§ What to do
Count the lines of data below that include "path". Provide only the number.

[Collected data]
▼▼▼
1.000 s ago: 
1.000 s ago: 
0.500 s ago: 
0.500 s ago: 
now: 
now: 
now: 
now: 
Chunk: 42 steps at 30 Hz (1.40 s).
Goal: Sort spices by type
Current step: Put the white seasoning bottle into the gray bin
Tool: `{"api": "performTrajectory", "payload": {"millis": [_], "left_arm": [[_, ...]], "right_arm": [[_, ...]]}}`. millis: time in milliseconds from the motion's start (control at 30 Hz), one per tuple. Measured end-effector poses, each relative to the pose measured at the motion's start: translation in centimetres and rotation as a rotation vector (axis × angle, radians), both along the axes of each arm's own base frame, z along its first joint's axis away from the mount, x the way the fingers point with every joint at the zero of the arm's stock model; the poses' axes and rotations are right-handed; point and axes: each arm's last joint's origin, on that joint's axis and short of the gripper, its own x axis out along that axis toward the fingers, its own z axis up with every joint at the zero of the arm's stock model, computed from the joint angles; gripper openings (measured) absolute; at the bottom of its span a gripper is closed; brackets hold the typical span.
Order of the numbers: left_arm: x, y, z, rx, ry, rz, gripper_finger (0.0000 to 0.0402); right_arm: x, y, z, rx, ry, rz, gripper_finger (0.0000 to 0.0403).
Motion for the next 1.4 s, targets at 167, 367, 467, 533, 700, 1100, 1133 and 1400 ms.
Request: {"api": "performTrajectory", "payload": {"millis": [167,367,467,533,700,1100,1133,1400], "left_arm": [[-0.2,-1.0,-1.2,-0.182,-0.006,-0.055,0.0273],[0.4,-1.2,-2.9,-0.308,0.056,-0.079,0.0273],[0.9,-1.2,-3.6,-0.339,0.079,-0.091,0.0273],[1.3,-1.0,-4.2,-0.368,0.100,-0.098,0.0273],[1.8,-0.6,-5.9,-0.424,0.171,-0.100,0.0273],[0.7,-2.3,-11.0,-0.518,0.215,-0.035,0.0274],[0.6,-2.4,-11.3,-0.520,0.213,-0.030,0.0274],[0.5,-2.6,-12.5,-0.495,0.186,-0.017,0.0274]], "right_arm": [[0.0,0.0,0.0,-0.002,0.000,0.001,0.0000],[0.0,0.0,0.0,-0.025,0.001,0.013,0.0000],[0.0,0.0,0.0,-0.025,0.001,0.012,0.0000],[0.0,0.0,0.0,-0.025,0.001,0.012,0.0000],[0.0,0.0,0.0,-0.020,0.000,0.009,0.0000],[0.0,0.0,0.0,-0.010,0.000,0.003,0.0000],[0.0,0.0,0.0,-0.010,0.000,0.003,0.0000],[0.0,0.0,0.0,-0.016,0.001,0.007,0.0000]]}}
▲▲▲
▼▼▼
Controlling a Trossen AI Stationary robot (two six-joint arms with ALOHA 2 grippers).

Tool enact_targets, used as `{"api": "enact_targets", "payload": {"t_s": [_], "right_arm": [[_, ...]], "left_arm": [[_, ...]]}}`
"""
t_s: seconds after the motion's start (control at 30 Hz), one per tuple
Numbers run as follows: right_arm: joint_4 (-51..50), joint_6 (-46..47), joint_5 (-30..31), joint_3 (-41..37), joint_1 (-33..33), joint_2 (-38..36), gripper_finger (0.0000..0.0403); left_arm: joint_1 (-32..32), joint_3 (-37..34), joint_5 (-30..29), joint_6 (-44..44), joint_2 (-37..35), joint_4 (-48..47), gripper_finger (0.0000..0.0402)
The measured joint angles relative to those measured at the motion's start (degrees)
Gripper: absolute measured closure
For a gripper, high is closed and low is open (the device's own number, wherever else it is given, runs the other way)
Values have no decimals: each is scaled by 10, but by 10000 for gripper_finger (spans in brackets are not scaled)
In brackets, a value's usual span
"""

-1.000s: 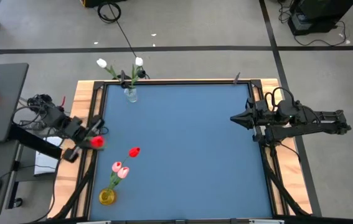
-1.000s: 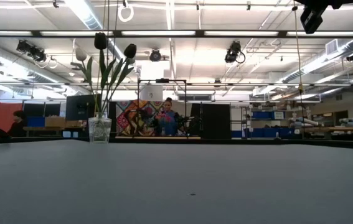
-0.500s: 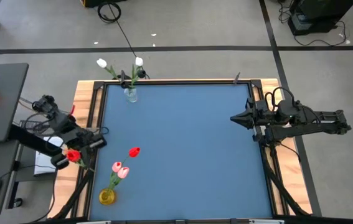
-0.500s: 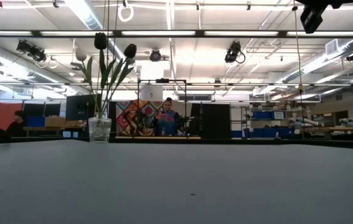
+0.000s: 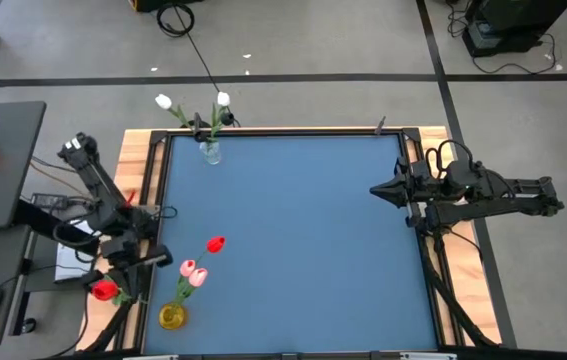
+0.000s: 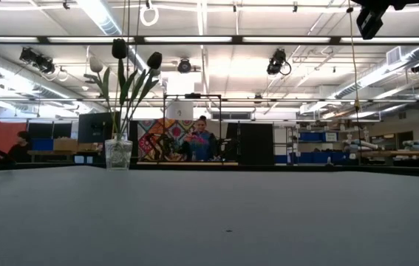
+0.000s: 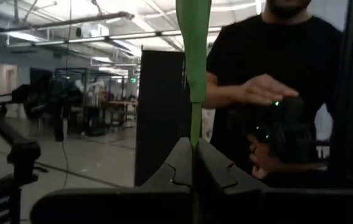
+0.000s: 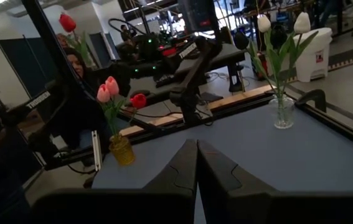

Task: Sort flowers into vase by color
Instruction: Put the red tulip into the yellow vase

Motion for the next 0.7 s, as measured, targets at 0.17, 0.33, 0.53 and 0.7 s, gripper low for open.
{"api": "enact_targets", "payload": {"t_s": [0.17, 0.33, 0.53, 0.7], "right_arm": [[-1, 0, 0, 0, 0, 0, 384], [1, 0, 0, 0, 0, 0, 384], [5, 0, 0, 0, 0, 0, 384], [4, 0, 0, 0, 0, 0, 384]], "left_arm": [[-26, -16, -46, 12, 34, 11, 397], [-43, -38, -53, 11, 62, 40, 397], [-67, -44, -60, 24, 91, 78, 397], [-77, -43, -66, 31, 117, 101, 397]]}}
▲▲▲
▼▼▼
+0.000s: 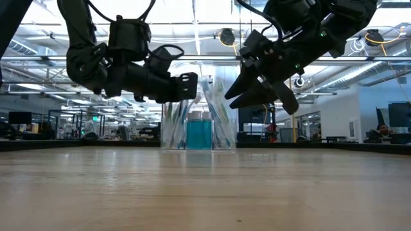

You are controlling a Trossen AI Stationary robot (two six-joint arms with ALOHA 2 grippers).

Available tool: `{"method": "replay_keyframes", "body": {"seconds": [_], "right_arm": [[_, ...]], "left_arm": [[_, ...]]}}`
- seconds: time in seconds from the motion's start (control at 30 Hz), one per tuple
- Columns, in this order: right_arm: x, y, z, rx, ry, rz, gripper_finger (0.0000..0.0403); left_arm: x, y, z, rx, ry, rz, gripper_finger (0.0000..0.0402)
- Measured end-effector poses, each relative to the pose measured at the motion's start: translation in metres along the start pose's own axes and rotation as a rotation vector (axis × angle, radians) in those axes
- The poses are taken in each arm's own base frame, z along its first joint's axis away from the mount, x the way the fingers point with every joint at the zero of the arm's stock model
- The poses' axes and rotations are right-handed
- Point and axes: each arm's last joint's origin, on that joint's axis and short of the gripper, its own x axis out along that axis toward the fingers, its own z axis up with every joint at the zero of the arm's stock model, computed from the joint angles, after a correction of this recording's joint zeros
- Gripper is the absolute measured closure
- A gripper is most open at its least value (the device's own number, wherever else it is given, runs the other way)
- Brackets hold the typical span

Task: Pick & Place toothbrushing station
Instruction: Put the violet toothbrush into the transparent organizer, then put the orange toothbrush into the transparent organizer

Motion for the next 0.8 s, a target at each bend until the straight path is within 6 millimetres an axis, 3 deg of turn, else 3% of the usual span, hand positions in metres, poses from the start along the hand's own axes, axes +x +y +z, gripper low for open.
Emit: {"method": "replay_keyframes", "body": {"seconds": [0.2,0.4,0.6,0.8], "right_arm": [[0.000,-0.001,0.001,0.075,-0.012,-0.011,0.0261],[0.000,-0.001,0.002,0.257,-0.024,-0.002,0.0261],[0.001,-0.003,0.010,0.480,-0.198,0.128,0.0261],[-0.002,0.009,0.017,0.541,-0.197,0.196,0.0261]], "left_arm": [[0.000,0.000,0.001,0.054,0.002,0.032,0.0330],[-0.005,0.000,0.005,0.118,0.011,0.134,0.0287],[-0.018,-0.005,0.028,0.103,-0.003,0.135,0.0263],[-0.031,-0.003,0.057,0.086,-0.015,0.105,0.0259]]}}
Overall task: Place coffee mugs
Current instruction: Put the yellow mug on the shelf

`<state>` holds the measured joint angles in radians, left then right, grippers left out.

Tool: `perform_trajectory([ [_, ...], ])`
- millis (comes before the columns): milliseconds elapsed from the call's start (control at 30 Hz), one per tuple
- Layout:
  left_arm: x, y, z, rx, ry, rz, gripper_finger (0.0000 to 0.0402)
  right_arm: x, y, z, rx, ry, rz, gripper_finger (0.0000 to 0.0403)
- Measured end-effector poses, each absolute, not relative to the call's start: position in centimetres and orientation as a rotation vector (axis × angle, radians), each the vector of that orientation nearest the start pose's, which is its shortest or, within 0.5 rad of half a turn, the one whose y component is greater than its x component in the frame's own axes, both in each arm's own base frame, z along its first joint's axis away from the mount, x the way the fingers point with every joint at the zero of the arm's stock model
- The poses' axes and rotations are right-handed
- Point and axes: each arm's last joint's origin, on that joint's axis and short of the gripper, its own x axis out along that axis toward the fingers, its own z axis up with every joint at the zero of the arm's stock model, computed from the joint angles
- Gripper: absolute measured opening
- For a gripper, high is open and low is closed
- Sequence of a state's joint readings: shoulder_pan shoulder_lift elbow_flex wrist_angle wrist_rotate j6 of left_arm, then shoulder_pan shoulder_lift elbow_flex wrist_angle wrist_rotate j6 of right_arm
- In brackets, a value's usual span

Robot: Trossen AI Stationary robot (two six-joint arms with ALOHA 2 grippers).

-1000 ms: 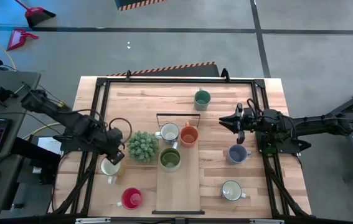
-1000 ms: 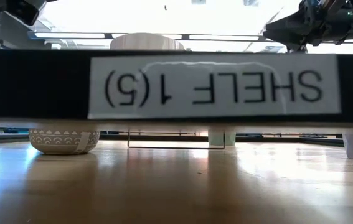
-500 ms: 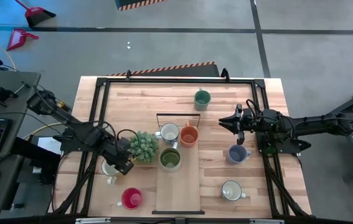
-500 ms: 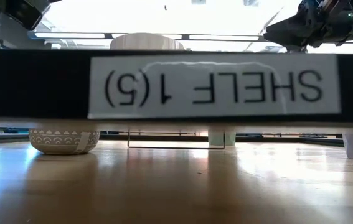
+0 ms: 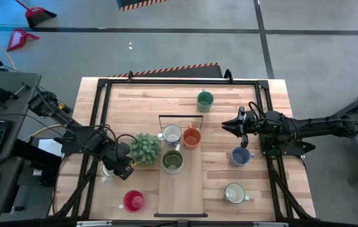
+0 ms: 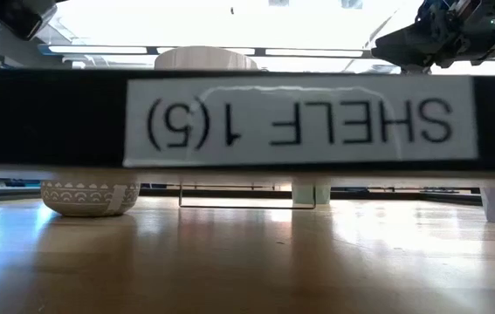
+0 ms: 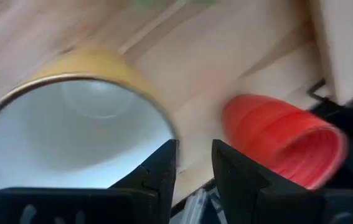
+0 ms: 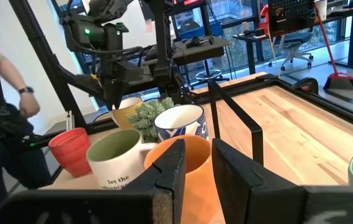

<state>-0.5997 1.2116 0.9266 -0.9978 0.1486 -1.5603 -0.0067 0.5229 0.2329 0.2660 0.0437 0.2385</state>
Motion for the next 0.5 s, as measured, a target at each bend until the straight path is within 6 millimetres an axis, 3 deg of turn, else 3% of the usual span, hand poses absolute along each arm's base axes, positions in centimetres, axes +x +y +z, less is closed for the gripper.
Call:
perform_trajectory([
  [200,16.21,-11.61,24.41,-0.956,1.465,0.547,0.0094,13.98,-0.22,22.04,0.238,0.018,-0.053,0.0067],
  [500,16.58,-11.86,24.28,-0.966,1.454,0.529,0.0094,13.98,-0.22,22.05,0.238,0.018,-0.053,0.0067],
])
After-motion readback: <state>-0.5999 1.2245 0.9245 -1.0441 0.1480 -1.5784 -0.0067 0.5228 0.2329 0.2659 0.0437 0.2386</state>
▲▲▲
§ Response
2